A 55 year old male came to the OPD due to weakness and inability to walk


History of Present Illness

Patient was asymptomatic a few days ago. He was brought to the OP due to extreme weakness and inability to walk. He was facing shortness of breath. On X-Ray examination, fibrotic lesions were more prominent in the left lung. Serum creatinine levels were high. 

Past History

He is a known case of diabetes (detected 2 years ago) and HTN (since 10 years). He is taking regular medication for these conditions. 

X Ray findings indicate the possibility of Tuberculosis.

H/O arthritis, gout and nephritis. High uric acid levels associated with pains were recorded during his previous hospital visits. 

A month ago, he indulged in heavy alcohol consumption and reduced food intake which may have led to the current complaints.

The first time he was hospitalized, it was about 10 years ago due to seizures that were not associated with any brain disease. 

The second time, the patient was admitted to a hospital 3-4 years ago due to stoppage of urination, SOB and swelling in the abdomen. He underwent dialysis and recovered soon after that.

The third time he was admitted to a hospital was due to delayed healing of a wound on the left foot (lateral malleolus). There was abscess formation but it was operated on and successfully removed. This was when diabetes was detected. There were repeated episodes of seizures during this time (8 times).

He has been taking medications regularly to manage high BP, diabetes, pain and vitamin and iron supplements. 

The medicines used were: Nefrogard (Alpha keto analogue used in treatment of CKD) ; Levogen (Iron supplements) ; Fabric 40 (febuxostat 40 mg-generally prescribed for gout) ; Ultracet (analgesic) 

Family History

Mother was a known case of HTN. 

Personal History

Poorly built, poorly nourished.
Regular alcohol consumption since 15 years.
Reduced appetite.
Non smoker. 
H/O constipation.
Normal sleep pattern.
No history of any allergies.

General Examination

Patient is poorly built. Muscle wasting present.
No sign of pallor, icterus, cyanosis, clubbing or lymphadenopathy. 







 







CVS

Normal pulse rate, rhythm, volume, condition of vessel wall and no radio-radial delay. Normal shape and appearance of chest on inspection.
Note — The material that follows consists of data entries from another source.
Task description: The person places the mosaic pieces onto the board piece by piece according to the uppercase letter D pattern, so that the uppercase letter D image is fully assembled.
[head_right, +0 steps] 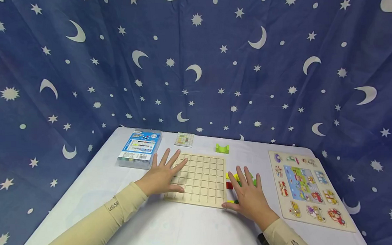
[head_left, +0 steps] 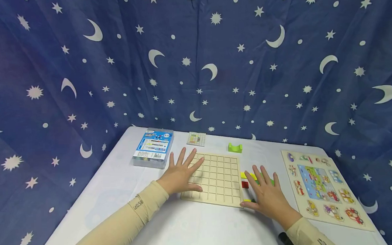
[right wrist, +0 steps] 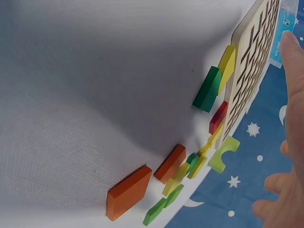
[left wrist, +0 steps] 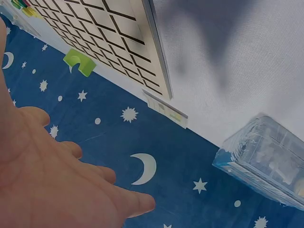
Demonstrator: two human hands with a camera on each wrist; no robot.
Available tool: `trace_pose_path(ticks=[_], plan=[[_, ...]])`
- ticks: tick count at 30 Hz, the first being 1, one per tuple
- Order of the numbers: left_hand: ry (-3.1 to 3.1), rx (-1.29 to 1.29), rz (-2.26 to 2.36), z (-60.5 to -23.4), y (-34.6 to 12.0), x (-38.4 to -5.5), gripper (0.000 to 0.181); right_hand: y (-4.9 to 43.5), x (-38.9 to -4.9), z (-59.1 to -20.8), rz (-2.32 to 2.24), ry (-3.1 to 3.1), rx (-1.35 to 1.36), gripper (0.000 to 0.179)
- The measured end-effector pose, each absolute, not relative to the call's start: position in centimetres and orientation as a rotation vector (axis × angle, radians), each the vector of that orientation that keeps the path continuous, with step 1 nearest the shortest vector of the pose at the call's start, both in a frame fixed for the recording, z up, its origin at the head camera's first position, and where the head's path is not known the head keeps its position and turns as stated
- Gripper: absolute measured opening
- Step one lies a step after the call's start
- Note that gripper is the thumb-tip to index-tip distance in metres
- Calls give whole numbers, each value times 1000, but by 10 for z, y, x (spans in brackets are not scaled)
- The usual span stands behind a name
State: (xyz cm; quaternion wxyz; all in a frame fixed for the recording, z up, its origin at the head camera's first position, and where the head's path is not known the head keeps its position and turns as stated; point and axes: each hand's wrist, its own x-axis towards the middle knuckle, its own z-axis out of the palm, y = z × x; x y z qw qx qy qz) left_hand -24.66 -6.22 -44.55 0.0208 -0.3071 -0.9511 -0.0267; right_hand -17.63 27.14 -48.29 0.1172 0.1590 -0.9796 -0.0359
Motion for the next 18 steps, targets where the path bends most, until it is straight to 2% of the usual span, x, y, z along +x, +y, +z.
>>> trace_pose_path(ticks=[6, 13, 18], plan=[[-2968, -954, -86, -447, -63, -247, 103, 273, -178, -482, -82, -2890, 456, 108], [-3203, -893, -261, -449, -80, -249, 89, 297, -189, -478, 100, -2960, 361, 84], [-3311, -836, -282, -464, -96, -249, 88, 318, -189, -480, 166, -3063, 204, 74]])
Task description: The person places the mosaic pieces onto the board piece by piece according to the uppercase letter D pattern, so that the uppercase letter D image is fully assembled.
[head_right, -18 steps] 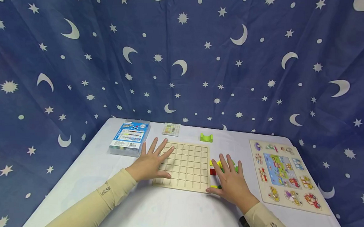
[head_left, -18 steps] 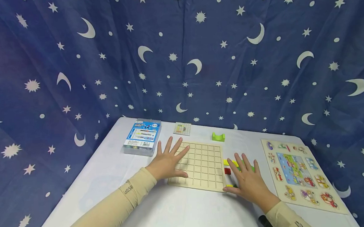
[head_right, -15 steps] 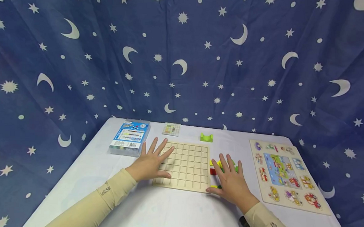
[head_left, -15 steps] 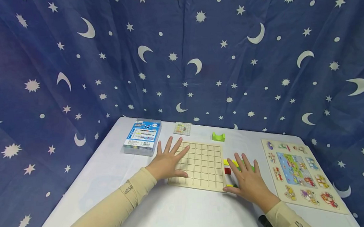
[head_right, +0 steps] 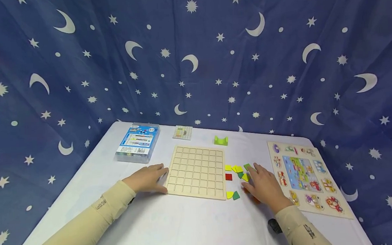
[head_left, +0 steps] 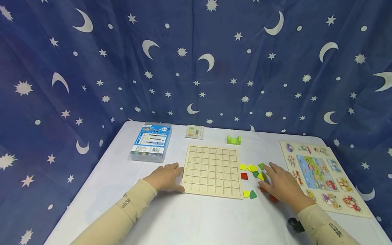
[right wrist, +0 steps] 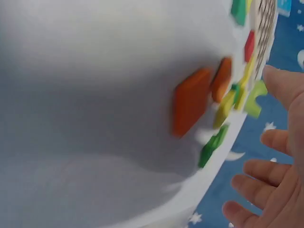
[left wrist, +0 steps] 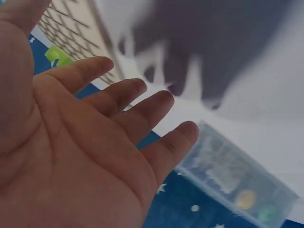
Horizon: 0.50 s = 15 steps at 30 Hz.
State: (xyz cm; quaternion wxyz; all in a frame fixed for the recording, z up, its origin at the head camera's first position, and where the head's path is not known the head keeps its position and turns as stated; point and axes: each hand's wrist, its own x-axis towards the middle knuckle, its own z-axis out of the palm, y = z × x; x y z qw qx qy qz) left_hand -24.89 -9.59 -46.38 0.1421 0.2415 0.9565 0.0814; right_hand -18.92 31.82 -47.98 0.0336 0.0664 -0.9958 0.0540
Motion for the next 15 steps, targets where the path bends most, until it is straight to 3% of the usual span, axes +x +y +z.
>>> trace_pose_path(ticks=[9, 15], plan=[[2738, 699, 241, -474, -105, -246, 90, 337, -198, -489, 153, -3152, 84, 65], [2740, 688, 236, -472, -102, -243, 91, 346, -210, -491, 118, -3107, 105, 43]])
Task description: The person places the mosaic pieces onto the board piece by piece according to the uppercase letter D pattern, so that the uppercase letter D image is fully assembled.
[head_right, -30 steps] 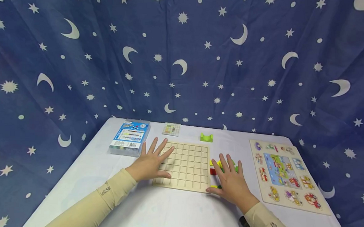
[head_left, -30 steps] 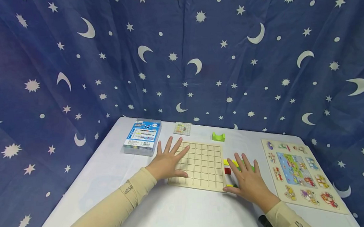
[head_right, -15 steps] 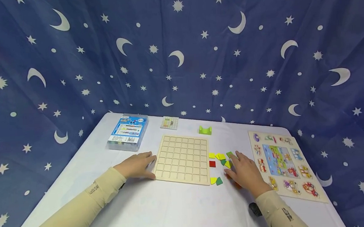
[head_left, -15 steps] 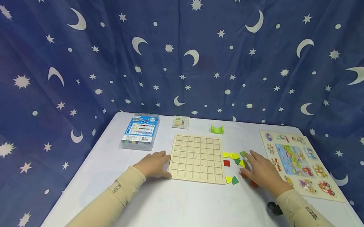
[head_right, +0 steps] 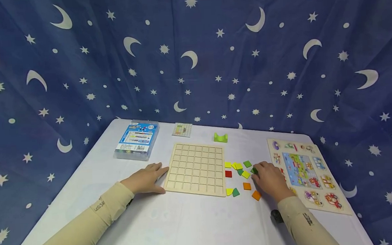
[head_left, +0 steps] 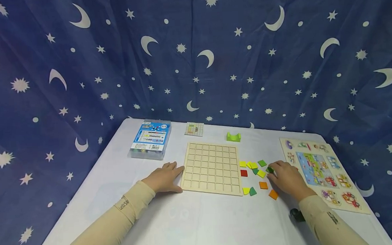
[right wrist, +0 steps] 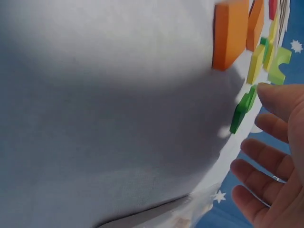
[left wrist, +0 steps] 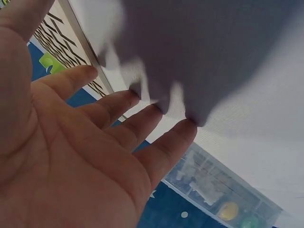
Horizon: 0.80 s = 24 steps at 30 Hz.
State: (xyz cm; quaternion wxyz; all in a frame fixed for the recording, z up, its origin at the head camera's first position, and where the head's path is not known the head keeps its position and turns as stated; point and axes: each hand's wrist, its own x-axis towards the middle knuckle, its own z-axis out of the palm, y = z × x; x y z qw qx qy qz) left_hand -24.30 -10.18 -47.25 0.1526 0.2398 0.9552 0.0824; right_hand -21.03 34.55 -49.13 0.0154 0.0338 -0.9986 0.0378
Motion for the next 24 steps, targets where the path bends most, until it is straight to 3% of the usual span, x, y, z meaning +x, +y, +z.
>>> trace_pose_path(ticks=[9, 24], plan=[[2752, 677, 272, -477, -104, -243, 88, 346, -221, -495, 63, -3107, 127, 26], [2740, 680, 304, -470, -103, -238, 86, 344, -220, -495, 144, -3047, 124, 30]])
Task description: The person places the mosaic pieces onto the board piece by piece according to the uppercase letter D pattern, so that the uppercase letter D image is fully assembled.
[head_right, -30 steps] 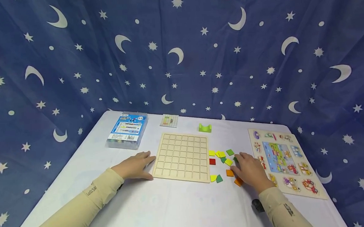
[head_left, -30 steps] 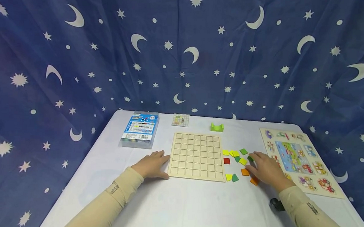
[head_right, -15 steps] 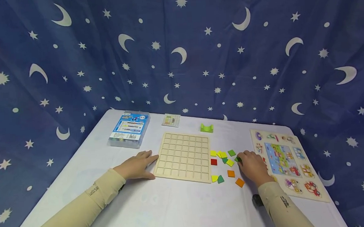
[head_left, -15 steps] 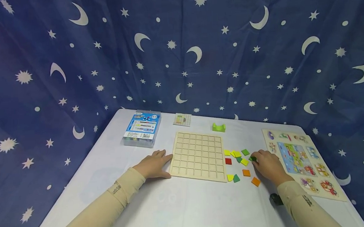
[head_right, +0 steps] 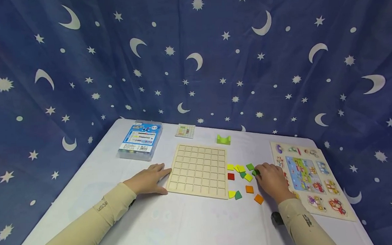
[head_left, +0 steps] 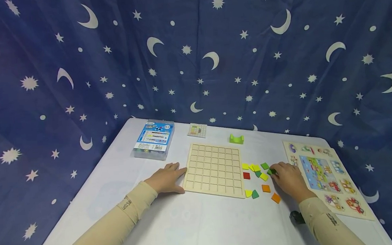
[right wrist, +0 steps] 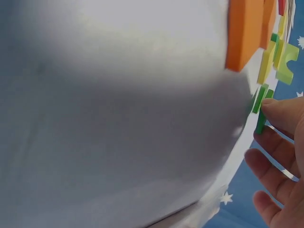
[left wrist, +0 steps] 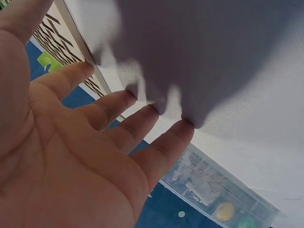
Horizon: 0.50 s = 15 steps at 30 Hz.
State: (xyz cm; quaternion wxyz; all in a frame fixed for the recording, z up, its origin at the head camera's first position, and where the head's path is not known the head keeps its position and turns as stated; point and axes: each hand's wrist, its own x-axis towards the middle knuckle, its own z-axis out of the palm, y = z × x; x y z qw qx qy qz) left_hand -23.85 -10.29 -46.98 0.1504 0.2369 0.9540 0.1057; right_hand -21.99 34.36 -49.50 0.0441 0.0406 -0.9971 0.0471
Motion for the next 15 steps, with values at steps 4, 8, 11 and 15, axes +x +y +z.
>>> trace_pose_path(ticks=[4, 8, 11, 15], plan=[[2729, 672, 308, -470, -101, -238, 86, 338, -221, -494, 172, -3026, 157, 29], [2726, 676, 312, -471, -100, -238, 85, 329, -222, -495, 202, -3032, 179, 29], [2735, 674, 302, -471, -100, -238, 84, 319, -226, -494, 211, -3018, 197, 29], [2738, 658, 303, -470, -101, -239, 85, 301, -237, -491, 203, -2975, 234, 28]])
S1 and S2 were heard. No murmurs. 

RS

Mouth-breathing present.
Normal shape and movements of the chest. Position of the trachea is central without any deviation to the sides. 

CNS

Patient is conscious, coherent and oriented with space and time. Speech is incomprehensible.
Cranial nerves appear normal and functional on examination.
Power, tone and deep tendon reflexes were examined and found to be normal.

Lab investigations

Sinus rhythm was observed in the ECG.
X Ray examination showed the presence of several fibrotic lesions in the left lung.
HRCT (High resolution Computed tomography) results were delayed due to technical issues.
AFB report is pending. 
CBNAAT (Cartridge Based Nucleic acid Amplification Test-done for diagnosing TB) could be performed depending on the presence or absence of Acid fast bacilli in the sample.
Serum creatinine levels were high.

















Provisional Diagnosis

Acute Kidney Injury (AKI) with Chronic Kidney Disease (CKD) who is a known case of diabetes, hypertension, gouty arthritis.

Treatment

Anti-Tuberculosis Therapy (ATT)
This treatment is given in 2 phases:
Phase 1: Lasts for 8-9 months and consists of Isoniazid, Streptomycin, Ethambutol and Rifampicin.
Phase 2: Lasts for 12-18 months and mainly includes administration of Isoniazid and Rifampicin.
Isoniazid and Rifampicin are 1st line drugs. Fluoroquinolones are second line drugs which are only given in cased of multi-drug resistance.